### ASSIGNMENT:
What is the number of lines below that include "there"? Give that number alone.
·····
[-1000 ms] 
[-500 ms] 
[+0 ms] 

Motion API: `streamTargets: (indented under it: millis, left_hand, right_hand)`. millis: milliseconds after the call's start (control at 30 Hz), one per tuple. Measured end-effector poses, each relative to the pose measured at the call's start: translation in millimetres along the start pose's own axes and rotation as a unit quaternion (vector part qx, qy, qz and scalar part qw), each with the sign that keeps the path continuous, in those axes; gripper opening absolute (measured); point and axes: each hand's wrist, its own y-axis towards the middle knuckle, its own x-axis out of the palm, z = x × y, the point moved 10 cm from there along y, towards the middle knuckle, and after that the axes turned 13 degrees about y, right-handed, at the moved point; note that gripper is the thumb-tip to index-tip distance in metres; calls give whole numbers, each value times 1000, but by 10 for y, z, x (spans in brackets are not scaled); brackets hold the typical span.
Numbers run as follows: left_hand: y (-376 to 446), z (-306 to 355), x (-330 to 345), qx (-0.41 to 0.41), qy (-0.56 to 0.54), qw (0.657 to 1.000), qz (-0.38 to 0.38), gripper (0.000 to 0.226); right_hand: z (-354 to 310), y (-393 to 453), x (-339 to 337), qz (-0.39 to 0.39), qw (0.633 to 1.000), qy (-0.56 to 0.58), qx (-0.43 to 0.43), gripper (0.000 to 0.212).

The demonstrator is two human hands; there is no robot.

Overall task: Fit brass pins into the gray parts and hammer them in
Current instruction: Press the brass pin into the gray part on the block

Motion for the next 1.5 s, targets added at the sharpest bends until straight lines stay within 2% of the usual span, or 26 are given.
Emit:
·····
### SOLUTION FOR THIS PROBLEM:
2